The Standardized War on Teachers Soldiers On

I’ve worked in the field of education for the better part of the last decade and over the past eight years I’ve heard the staff room talk shift heavily from more supply oriented complaints to the sort of complaints that are steeped in fear, confusion, and desperation. Teachers are frightfully worried about the course of their profession, the security of their jobs, and their ability to be creative in servicing their charges. Their control over the planning of their classrooms has been stripped from them, but the stakes of their performance has never been higher. America’s War on Education is soldiering on, and caught in the crosshairs of an adept sniper is the art and science of teaching, and by extension the teacher. The adept sniper is the “Teach to the Test” mentality spewing forth from the bowels of the No Child Left Behind Act’s mandate of standardization as a mark of quality in field of education.

I’ve many times expressed a, shall we say discomfort, with the practice of standardized testing as the panacea solution to the woes of the education process. The reason for this is because of basic education philosophies and common sense: people aren’t standardized.

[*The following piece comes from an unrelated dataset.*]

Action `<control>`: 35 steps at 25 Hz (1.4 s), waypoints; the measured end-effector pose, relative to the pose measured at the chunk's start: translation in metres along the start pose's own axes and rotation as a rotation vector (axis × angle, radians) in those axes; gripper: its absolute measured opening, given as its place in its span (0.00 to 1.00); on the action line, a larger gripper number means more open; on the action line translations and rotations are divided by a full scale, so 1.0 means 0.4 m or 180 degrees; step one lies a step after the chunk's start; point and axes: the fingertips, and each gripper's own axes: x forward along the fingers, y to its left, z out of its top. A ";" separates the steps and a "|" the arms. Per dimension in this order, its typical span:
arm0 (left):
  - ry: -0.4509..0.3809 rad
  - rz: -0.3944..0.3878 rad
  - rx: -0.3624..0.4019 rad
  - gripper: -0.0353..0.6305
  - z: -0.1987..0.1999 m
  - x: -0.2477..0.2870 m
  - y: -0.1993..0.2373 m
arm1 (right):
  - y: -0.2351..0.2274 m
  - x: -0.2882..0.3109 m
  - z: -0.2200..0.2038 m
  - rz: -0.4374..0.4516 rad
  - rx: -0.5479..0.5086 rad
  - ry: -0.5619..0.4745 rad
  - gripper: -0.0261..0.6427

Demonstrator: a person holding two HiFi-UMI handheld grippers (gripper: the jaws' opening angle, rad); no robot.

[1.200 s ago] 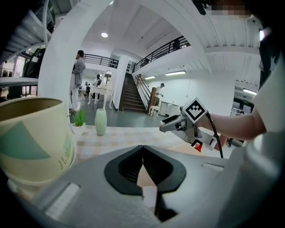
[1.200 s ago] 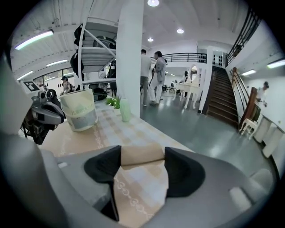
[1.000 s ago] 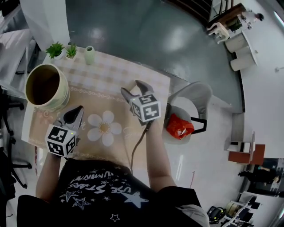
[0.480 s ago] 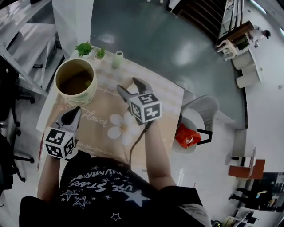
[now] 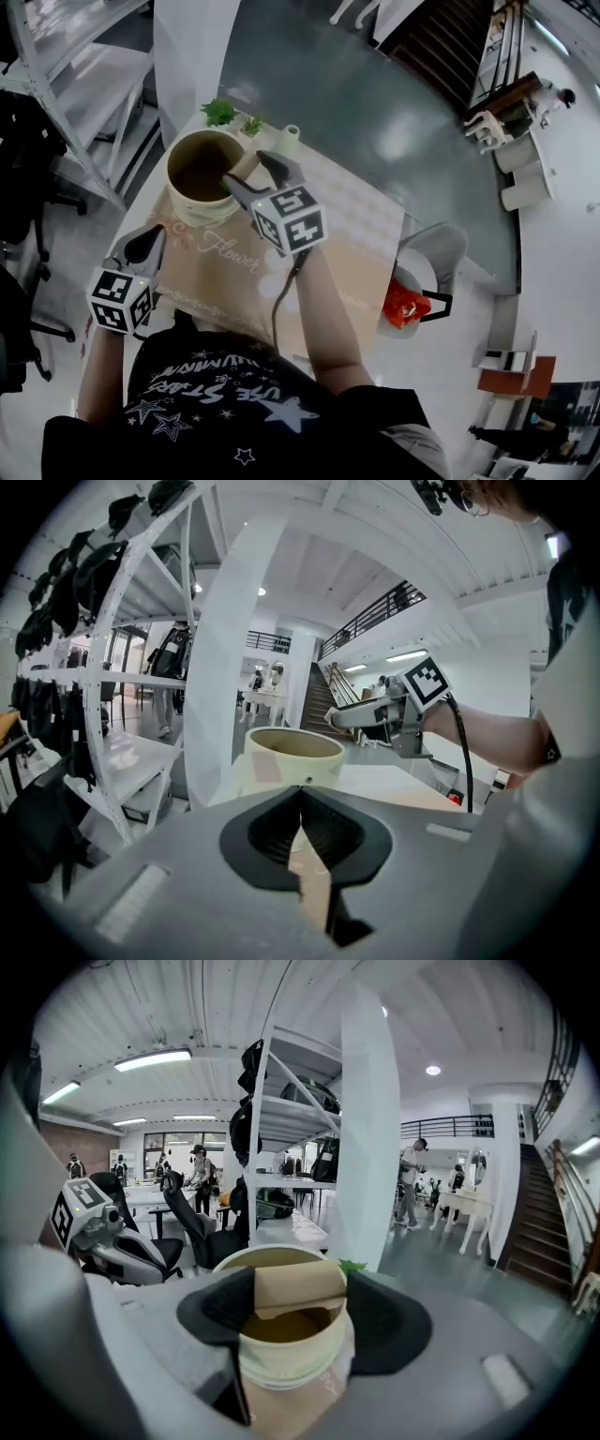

With that said, I will acquiesce that testing and standardized testing have their role to play in the assessment of students. They create baselines, they measure general knowledge, and they prepare and exercise specific sets of skills through English Language Arts and reading/written comprehension that are indispensable in the work place and adult life. The problem that I have is that standardized tests are being used as the only measure of success, and to a fault. Somehow the powers that be have been convinced that the tests are infallible and examine all the possible skills and knowledge gained by a particular student, imparted by a specific teacher within a particular year.

The top-down regulation of the field has stripped the profession of its creativity in a misguided effort to enact a change in the educational values of our country. One of the many problems inherent in this initiative has been to treat teachers as the ineffective piece of the puzzle rather than the myriad of disrupting and interloping forces in education—along with a schism in mandate that simultaneously calls for students to be treated as individuals and be assessed as heterogeneous. The push for boxed curriculum that eventually either nationalizes or federalizes the education system in this country has been apparent for some time because of a business minded, quantitative reformation on an undeniably human and qualitative field.